*What is expected:* The answer must consist of every line below that contains the word "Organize".

*Supplied records:*
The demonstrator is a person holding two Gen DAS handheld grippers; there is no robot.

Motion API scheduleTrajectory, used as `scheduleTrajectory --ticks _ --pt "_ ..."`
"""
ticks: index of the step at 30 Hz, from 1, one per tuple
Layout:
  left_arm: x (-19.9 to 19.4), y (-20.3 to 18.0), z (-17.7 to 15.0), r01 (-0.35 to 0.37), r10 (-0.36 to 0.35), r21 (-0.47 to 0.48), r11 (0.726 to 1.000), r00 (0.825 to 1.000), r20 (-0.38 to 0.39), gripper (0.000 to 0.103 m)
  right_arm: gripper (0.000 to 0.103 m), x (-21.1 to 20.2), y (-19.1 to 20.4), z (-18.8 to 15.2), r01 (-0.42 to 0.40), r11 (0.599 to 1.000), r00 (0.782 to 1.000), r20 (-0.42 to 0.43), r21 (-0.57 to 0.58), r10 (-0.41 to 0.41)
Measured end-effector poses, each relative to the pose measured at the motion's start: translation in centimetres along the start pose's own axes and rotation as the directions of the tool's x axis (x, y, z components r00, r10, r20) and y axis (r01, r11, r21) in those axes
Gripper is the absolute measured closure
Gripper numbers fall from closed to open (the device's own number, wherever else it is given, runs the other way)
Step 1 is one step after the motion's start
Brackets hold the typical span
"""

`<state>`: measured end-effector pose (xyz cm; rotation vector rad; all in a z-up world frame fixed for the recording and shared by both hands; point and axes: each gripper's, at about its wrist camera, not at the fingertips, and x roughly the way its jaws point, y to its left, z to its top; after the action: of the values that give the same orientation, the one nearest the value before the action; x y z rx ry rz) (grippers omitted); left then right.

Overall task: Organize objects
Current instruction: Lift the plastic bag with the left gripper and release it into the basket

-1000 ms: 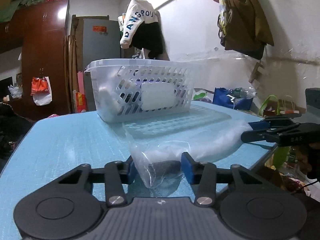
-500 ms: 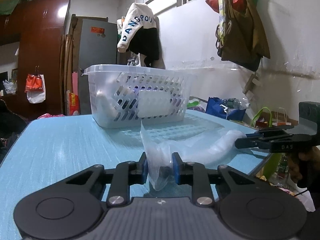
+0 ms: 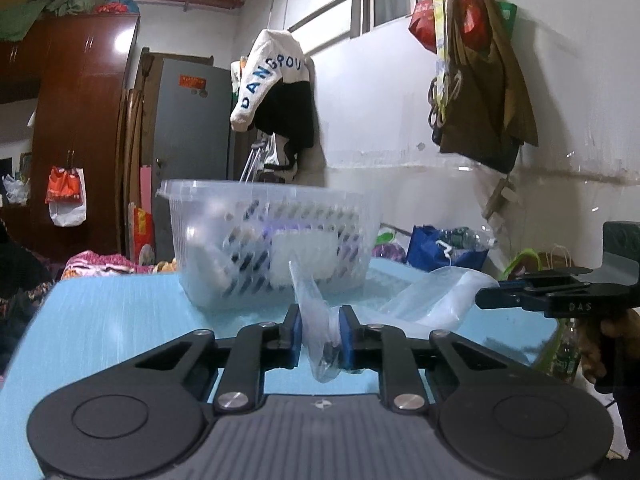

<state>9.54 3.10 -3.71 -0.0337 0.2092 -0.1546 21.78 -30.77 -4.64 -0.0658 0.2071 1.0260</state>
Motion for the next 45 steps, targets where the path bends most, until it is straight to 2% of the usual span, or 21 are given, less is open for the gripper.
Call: scheduleTrajectory --ticks 5,10,13,19,24,26,36,38,39,40,41,42,44,45 --pt "0.5 -0.1 3.4 -0.006 0.005 0.026 1.0 0.999 0.045 0.082 0.084 0.5 -0.8 3.4 0.003 1.0 1.0 0.029 -0.011 -0.003" --pt "2.1 0.6 8.2 -0.024 0.021 0.036 0.999 0.996 0.087 0.083 0.084 2.2 -1.9 7.6 0.031 0.999 0.998 0.051 -0.038 -0.029" --pt "4.2 1.6 11.1 -0.037 0.035 0.024 0.999 0.996 0.086 0.083 0.084 3.9 -2.8 10.3 0.054 0.997 0.997 0.059 -0.052 -0.051" --pt "9.8 4.0 15.3 -0.085 0.086 -0.005 0.996 0.996 0.027 0.083 0.084 8.4 -5.0 13.5 0.117 0.992 0.992 0.044 -0.051 -0.115" --pt "14.6 6.7 15.8 -0.125 0.122 -0.078 0.989 0.991 -0.045 0.083 0.084 12.1 -6.3 13.0 0.146 0.989 0.989 -0.009 -0.039 -0.146" --pt "16.1 7.0 15.4 -0.149 0.144 -0.064 0.987 0.987 -0.075 0.083 0.084 13.4 -6.4 12.4 0.169 0.984 0.984 -0.045 -0.048 -0.171" --pt "17.2 7.4 14.5 -0.169 0.164 -0.05 0.984 0.981 -0.1 0.082 0.084 14.3 -7.3 11.6 0.17 0.985 0.982 -0.086 -0.018 -0.171" --pt "17.2 7.5 14.6 -0.181 0.176 -0.05 0.982 0.979 -0.1 0.079 0.076 14.4 -7.5 11.7 0.173 0.985 0.981 -0.087 -0.009 -0.173" --pt "17.3 7.3 14.5 -0.2 0.196 -0.028 0.979 0.975 -0.103 0.064 0.058 14.4 -7.7 11.7 0.18 0.984 0.979 -0.095 -0.009 -0.18" --pt "17.3 6.9 14.4 -0.226 0.224 0.002 0.974 0.968 -0.108 0.054 0.043 14.4 -7.8 11.7 0.188 0.982 0.977 -0.098 -0.011 -0.188" --pt "17.2 6.7 14.3 -0.253 0.255 0.026 0.967 0.961 -0.104 0.031 0.04 14.2 -7.9 11.6 0.201 0.98 0.975 -0.092 -0.014 -0.201" --pt "16.9 6.5 14.2 -0.275 0.278 0.046 0.96 0.956 -0.091 0.02 0.035 14.3 -8.3 11.9 0.206 0.978 0.974 -0.096 -0.015 -0.206" --pt "16.2 6.2 14.4 -0.303 0.307 0.069 0.95 0.95 -0.059 0.02 0.024 14.1 -8.4 12.0 0.214 0.977 0.971 -0.103 -0.013 -0.214" --pt "15.8 6.2 14.6 -0.316 0.319 0.069 0.946 0.947 -0.045 0.02 0.014 13.8 -8.3 12.0 0.223 0.975 0.97 -0.095 -0.015 -0.223"
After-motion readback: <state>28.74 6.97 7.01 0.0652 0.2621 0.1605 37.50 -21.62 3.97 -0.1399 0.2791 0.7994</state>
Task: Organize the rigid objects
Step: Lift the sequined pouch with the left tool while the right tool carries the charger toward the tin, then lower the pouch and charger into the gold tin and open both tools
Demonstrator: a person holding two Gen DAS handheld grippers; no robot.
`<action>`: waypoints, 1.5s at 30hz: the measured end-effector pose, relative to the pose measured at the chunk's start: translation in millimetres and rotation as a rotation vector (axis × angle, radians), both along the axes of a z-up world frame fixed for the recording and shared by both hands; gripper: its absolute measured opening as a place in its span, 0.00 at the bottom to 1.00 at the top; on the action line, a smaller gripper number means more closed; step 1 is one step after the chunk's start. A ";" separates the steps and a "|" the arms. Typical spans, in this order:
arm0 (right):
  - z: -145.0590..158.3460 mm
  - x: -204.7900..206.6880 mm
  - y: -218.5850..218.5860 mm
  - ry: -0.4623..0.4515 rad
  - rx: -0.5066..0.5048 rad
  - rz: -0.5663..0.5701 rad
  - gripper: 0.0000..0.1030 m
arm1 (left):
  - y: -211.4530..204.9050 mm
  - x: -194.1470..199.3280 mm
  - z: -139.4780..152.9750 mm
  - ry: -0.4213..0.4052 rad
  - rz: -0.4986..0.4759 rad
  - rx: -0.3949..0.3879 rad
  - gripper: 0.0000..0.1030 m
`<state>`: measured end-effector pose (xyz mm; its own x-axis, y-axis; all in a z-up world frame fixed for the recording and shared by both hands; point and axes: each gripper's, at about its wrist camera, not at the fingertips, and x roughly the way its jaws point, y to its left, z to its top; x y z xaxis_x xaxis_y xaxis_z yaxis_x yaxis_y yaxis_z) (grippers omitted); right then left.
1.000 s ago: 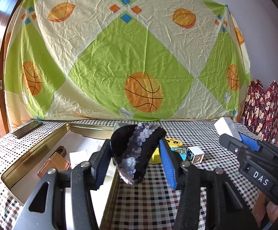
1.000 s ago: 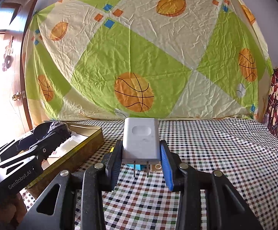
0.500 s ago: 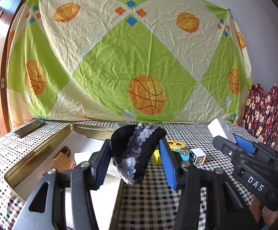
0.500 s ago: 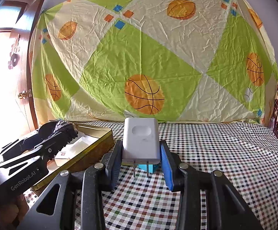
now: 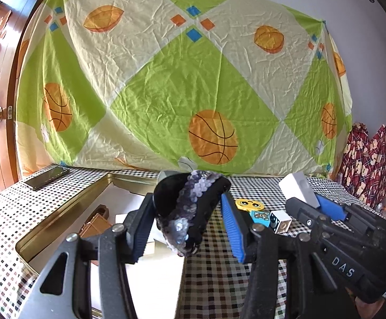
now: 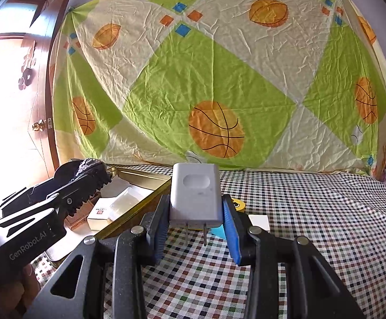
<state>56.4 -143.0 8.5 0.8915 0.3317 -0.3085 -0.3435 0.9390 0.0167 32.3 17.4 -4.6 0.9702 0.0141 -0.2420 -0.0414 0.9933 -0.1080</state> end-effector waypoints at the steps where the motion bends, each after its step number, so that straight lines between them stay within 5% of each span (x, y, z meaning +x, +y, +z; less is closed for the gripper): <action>1: 0.1 -0.3 2.3 0.000 -0.002 0.005 0.39 | 1.7 -0.5 0.1 -0.001 0.004 -0.001 0.48; 45: -5.0 -0.9 86.4 0.013 -0.096 0.144 0.39 | 67.3 -12.1 -1.6 0.018 0.084 -0.041 0.48</action>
<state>55.4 -56.7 3.4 0.8324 0.4244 -0.3564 -0.4753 0.8774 -0.0652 20.2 84.8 -6.1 0.9615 0.0848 -0.2612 -0.1265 0.9810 -0.1473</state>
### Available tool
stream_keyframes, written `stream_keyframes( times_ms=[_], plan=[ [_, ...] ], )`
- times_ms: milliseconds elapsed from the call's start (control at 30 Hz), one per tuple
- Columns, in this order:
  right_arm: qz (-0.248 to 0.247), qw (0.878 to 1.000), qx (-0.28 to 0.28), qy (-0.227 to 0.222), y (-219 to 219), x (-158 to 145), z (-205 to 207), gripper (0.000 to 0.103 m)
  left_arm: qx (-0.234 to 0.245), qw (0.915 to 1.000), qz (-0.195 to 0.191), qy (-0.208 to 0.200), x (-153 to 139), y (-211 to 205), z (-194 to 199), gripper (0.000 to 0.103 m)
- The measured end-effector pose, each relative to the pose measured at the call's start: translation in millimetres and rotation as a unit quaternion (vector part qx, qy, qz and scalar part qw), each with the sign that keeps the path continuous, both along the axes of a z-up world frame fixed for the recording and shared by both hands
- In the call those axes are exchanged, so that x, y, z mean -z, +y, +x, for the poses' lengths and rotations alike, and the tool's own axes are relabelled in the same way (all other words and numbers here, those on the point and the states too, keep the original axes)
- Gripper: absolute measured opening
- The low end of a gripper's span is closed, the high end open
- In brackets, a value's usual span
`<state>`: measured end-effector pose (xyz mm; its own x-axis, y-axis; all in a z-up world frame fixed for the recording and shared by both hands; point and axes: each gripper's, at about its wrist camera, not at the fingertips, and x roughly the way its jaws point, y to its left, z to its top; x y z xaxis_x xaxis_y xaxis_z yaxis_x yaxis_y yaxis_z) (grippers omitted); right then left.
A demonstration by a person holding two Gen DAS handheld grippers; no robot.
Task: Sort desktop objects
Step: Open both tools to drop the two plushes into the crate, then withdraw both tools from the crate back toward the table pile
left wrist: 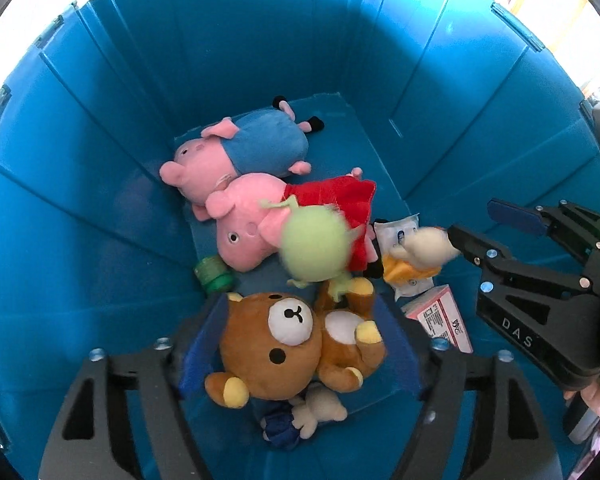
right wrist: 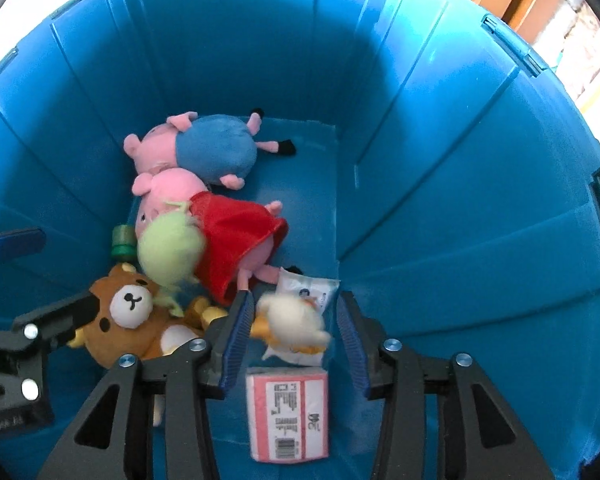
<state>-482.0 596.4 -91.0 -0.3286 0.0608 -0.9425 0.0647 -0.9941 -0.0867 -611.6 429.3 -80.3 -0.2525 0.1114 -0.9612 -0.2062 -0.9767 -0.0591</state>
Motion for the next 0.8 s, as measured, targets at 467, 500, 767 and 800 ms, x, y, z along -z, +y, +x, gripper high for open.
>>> stream_keyframes(
  times_ms=[467,500,767,800],
  plan=[
    [-0.006,1.0,0.001,0.021,-4,-11,1,0.098,-0.016,0.9996,0.0,0.025,-14,-10,1,0.075],
    [-0.003,1.0,-0.001,0.028,-5,-14,1,0.098,-0.02,0.9992,0.0,0.036,-19,-11,3,0.075],
    [-0.037,0.991,-0.042,0.119,-13,-74,27,0.103,-0.013,0.9863,0.009,0.164,-96,-22,56,0.075],
    [-0.039,0.99,-0.05,0.13,-14,-82,34,0.103,-0.017,0.9829,0.01,0.183,-107,-26,66,0.075]
  ],
)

*The answer:*
Overall task: Organize objects
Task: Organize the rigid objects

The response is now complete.